# late pics



## fishingful (Apr 5, 2004)

mosquito,,,,,,,,,,,,,,,,


----------



## fishingful (Apr 5, 2004)

Better Late Than Never


----------



## catfish1998 (Jul 8, 2004)

Nice picks.I did't make it out this winter.The pond was froze only for about 3 weeks.


----------



## vc1111 (Apr 13, 2004)

It was a long winter, and I'm glad its over, but I didn't get enough ice fishing in to scratch my itch for it. 

Nice pictures, Fishingful. Thanks for sharing.


----------



## fishintiger (Apr 26, 2004)

Looking at those pictures I can feel the chill. Nice fish too.


----------



## Fish On (Sep 1, 2004)

Nice Pictures !!!...Love the Crappie pic 
Fish On !!!


----------



## Whaler (Nov 16, 2004)

Great pidctures ! I love ice fishing foir Walleyes.


----------



## DaleM (Apr 5, 2004)

Just think- 6 or 7 months and we'll be back out on the ice!!!! 
Nice pics for sure. I know I enjoyed being out this year, good ice and a nice season. Lets hope next year is as good or even better. I have my calander reserved for an outing on Erie next season. Just have to give it a try.


----------



## truck (Apr 12, 2004)

Nice pics thanks 4 sharing.


----------



## Guest (Jun 13, 2007)

sure miss that weather, man, i hate this heat.


----------



## chaunc (Apr 11, 2004)

rapman said:


> sure miss that weather, man, i hate this heat.


Me too. I can warm up but i can't cool off enuff to stay comfortable in this heat.

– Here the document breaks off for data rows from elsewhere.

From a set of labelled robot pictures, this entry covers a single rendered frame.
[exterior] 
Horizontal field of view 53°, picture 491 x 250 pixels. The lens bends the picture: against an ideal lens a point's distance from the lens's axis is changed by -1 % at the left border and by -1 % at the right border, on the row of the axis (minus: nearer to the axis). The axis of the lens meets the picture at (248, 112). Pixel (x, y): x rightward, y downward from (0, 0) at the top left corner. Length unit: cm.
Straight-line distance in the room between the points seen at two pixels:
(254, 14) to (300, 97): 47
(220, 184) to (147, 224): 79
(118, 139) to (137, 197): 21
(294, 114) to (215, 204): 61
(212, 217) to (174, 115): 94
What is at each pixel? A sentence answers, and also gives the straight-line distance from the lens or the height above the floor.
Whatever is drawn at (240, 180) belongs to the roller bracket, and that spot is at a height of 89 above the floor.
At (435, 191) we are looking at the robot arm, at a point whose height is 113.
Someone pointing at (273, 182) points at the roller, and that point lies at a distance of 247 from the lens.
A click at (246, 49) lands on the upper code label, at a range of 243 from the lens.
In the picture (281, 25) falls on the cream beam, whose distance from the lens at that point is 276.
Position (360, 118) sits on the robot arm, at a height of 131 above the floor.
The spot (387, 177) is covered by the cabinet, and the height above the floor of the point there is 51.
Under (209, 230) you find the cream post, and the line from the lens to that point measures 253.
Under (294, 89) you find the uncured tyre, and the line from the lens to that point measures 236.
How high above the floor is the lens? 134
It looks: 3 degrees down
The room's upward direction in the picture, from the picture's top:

Hurry up ice.


----------



## bassmastermjb (Apr 8, 2004)

I gotta BIG chubby looking at those fish on the ice, can't wait till the ice comes.


----------



## Big Daddy (Apr 6, 2004)

NICE!!!!

Almost time to start dancin'!!! Let's get through Hawgfest and some steelie fishing first though...

I will predict SNOW on Halloween though!!!!


----------



## wackyworm (May 1, 2004)

Just think, soon I can complain about the cold!


----------